Tracking the dynamic modules (modules change over time) during cancer progression is essential for studying cancer pathogenesis, diagnosis, and therapy. However, current algorithms only focus on detecting dynamic modules from temporal cancer networks without integrating the heterogeneous genomic data, thereby resulting in undesirable performance. To attack this issue, we propose a novel algorithm (aka TANMF) to detect dynamic modules in cancer temporal attributed networks, which integrates the temporal networks and gene attributes. To obtain the dynamic modules, the temporality and gene attributed are incorporated into an overall objective function, which transforms the dynamic module detection into an optimization problem. TANMF jointly decomposes the snapshots at two subsequent time steps to obtain the latent features of dynamic modules, where the attributes are fused via regulations. Furthermore, the L constraint is imposed to improve the robustness. Experimental results demonstrate that TANMF is more accurate than state-of-the-art methods in terms of accuracy. By applying TANMF to breast cancer data, the obtained dynamic modules are more enriched by the known pathways and associated with patients' survival time. The proposed model and algorithm provide an effective way for the integrative analysis of heterogeneous omics.

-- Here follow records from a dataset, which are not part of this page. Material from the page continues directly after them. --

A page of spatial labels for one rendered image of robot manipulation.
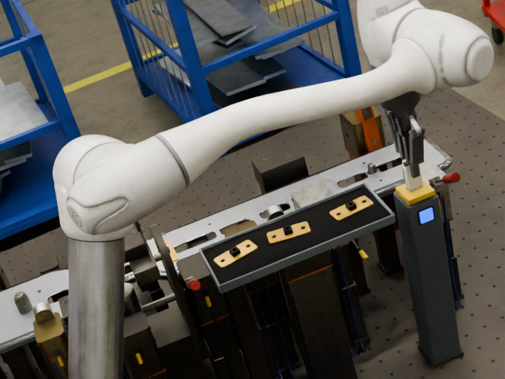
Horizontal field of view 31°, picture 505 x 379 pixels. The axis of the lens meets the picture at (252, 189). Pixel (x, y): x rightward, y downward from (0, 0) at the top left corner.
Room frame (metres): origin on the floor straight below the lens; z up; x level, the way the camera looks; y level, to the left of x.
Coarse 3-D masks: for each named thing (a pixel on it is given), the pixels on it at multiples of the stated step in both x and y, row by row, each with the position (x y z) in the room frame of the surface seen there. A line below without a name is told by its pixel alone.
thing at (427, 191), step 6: (402, 186) 1.52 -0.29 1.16; (426, 186) 1.50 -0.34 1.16; (396, 192) 1.52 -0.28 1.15; (402, 192) 1.50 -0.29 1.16; (408, 192) 1.50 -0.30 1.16; (414, 192) 1.49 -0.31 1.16; (420, 192) 1.49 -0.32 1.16; (426, 192) 1.48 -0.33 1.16; (432, 192) 1.48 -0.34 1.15; (402, 198) 1.50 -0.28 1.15; (408, 198) 1.48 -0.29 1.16; (414, 198) 1.47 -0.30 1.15; (420, 198) 1.47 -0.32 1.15; (426, 198) 1.48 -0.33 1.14; (408, 204) 1.47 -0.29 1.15
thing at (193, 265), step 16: (192, 256) 1.59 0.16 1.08; (192, 272) 1.53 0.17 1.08; (208, 272) 1.52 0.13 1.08; (208, 288) 1.51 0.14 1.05; (192, 304) 1.51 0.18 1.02; (208, 304) 1.50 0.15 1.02; (224, 304) 1.51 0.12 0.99; (208, 320) 1.50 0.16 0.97; (224, 320) 1.52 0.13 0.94; (208, 336) 1.51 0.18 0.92; (224, 336) 1.52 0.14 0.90; (208, 352) 1.56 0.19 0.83; (224, 352) 1.50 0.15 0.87; (240, 352) 1.52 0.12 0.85; (224, 368) 1.51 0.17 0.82; (240, 368) 1.52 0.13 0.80
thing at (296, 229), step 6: (306, 222) 1.48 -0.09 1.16; (282, 228) 1.48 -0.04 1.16; (288, 228) 1.47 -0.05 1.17; (294, 228) 1.47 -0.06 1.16; (300, 228) 1.47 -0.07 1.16; (306, 228) 1.46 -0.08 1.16; (270, 234) 1.47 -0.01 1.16; (276, 234) 1.47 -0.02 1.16; (282, 234) 1.46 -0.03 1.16; (288, 234) 1.46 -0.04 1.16; (294, 234) 1.45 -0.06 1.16; (300, 234) 1.45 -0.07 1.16; (270, 240) 1.46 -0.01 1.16; (276, 240) 1.45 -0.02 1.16; (282, 240) 1.45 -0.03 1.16
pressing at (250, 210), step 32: (352, 160) 1.91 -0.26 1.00; (384, 160) 1.87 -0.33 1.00; (448, 160) 1.79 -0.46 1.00; (288, 192) 1.85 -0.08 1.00; (384, 192) 1.75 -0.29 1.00; (192, 224) 1.83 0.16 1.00; (224, 224) 1.79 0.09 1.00; (32, 288) 1.75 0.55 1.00; (64, 288) 1.72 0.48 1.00; (0, 320) 1.66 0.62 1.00; (32, 320) 1.63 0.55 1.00; (0, 352) 1.56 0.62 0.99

跟踪癌症进展过程中的动态模块(模块随时间变化)对于研究癌症发病机制、诊断和治疗至关重要。然而,当前的算法仅侧重于从时间癌症网络中检测动态模块,而没有整合异构的基因组数据,从而导致不理想的性能。为了解决这个问题,我们提出了一种新的算法(即 TANMF)来检测癌症时间属性网络中的动态模块,该算法将时间网络和基因属性集成在一起。为了获得动态模块,将时间性和基因属性合并到一个总体目标函数中,将动态模块检测转化为优化问题。TANMF 联合分解两个后续时间步的快照以获得动态模块的潜在特征,其中通过规则融合属性。此外,施加 L 约束以提高稳健性。实验结果表明,TANMF 在准确性方面优于最先进的方法。通过将 TANMF 应用于乳腺癌数据,获得的动态模块通过已知途径得到了更丰富的补充,并与患者的生存时间相关。所提出的模型和算法为异质组学的综合分析提供了一种有效的方法。